The lines to copy are those holding the string "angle" in the entries below.

Supplied data →
*** Begin section ***

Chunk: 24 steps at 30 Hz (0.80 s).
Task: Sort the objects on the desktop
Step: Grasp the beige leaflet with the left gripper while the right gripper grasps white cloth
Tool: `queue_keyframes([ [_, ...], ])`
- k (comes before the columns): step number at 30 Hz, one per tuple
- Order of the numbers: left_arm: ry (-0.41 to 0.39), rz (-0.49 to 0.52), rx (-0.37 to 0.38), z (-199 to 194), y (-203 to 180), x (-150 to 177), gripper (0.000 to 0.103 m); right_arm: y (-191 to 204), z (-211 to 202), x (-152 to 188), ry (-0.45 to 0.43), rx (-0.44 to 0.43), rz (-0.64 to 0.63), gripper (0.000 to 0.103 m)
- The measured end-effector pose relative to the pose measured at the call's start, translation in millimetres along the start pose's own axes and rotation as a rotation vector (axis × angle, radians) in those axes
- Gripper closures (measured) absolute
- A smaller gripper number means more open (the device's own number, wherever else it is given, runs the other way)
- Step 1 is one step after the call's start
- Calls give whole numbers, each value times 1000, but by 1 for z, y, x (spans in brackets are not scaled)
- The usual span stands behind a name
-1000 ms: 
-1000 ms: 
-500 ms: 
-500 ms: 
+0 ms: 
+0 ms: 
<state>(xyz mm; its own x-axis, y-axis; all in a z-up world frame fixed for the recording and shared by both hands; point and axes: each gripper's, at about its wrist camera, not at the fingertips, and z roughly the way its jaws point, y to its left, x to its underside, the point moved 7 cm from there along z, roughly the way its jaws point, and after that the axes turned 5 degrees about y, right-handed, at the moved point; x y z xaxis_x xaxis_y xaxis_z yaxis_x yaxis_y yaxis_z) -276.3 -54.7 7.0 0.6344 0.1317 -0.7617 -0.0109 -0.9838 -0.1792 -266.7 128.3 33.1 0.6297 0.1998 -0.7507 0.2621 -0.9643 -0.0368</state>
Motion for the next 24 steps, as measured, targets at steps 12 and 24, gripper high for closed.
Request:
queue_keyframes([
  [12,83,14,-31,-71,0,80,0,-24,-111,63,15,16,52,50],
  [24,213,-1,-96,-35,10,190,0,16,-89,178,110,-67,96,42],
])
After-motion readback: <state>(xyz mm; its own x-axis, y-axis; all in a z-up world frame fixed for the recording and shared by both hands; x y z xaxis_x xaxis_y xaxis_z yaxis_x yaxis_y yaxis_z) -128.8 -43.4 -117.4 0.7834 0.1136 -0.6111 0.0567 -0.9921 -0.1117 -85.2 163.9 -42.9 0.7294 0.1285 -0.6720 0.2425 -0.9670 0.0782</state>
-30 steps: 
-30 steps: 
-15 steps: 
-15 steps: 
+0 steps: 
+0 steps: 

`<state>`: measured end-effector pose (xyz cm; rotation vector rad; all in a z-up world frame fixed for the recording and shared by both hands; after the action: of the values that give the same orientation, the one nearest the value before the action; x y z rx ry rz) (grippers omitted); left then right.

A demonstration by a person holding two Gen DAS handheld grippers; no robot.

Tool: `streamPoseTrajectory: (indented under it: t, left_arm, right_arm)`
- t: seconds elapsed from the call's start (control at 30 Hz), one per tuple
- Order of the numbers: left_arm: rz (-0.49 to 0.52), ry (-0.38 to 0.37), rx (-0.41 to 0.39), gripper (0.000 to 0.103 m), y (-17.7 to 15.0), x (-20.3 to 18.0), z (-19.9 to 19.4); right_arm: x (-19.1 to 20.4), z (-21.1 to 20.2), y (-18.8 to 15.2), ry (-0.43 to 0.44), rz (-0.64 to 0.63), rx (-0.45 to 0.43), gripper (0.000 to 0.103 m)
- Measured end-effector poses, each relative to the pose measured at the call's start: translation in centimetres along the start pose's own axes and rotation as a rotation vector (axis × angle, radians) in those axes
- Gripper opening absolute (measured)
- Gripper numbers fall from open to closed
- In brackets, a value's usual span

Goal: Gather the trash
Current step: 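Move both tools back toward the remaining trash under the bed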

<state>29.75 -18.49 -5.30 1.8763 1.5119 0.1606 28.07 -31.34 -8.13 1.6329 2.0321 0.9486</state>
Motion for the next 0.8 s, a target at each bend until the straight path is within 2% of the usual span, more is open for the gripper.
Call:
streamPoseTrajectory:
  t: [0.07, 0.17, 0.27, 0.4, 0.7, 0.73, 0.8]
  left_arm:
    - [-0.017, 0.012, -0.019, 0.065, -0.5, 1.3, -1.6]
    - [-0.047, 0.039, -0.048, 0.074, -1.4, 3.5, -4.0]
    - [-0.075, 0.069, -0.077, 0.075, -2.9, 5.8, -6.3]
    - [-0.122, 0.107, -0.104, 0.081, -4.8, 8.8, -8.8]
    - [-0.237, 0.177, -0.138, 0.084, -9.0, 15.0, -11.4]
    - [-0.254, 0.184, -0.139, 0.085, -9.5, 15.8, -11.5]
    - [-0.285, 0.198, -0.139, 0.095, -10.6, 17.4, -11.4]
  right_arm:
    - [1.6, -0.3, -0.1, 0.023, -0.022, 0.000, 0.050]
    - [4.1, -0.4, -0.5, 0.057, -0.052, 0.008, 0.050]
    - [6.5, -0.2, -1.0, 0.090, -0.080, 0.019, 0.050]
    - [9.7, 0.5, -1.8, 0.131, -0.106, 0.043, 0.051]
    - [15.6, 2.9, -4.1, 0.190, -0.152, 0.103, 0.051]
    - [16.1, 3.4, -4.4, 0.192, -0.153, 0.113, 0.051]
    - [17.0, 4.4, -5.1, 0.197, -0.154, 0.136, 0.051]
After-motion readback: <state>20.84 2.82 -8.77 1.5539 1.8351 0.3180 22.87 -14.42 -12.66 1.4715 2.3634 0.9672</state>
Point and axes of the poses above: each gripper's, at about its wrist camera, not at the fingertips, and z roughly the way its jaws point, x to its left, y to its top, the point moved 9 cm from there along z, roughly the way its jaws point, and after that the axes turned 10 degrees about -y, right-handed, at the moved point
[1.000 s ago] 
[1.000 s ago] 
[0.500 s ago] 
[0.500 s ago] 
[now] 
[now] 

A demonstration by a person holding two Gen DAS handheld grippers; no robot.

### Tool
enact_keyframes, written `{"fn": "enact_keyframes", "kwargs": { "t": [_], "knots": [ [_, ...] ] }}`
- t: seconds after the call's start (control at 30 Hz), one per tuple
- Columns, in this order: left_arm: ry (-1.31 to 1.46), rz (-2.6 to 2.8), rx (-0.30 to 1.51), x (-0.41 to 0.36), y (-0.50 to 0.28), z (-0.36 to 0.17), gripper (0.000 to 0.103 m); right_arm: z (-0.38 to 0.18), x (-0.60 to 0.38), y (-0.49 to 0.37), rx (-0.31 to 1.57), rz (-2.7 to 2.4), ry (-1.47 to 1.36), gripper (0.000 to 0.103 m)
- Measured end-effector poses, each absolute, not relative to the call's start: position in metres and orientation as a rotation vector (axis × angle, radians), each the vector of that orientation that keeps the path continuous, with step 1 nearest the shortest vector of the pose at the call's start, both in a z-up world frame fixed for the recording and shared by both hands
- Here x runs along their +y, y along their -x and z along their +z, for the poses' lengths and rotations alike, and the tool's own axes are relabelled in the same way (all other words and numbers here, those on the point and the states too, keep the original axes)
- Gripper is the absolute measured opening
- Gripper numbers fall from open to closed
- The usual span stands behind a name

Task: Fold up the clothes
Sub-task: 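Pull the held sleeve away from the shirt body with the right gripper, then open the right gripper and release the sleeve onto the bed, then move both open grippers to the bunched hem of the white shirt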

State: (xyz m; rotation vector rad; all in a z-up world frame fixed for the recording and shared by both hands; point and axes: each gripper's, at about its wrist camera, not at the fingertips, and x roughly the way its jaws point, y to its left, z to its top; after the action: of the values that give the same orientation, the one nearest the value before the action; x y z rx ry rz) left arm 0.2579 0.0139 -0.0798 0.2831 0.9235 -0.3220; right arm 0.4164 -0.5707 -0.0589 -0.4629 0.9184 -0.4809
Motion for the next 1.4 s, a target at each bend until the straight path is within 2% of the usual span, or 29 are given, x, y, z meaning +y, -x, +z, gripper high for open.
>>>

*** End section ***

Solution →
- The measured end-effector pose relative to the pose measured at the call's start, translation in millimetres along the start pose's own axes and rotation as a rotation vector (axis × angle, radians) in those axes
- Measured end-effector poses, each relative to the pose measured at the call's start: translation in centimetres along the start pose's own axes and rotation as a rotation vector (axis × angle, radians) in those axes
- Measured end-effector poses, each absolute, not relative to the call's start: position in metres and orientation as a rotation vector (axis × angle, radians), each the vector of that orientation that keeps the path continuous, with step 1 nearest the shortest vector of the pose at the call's start, both in a z-up world frame fixed for the recording and shared by both hands

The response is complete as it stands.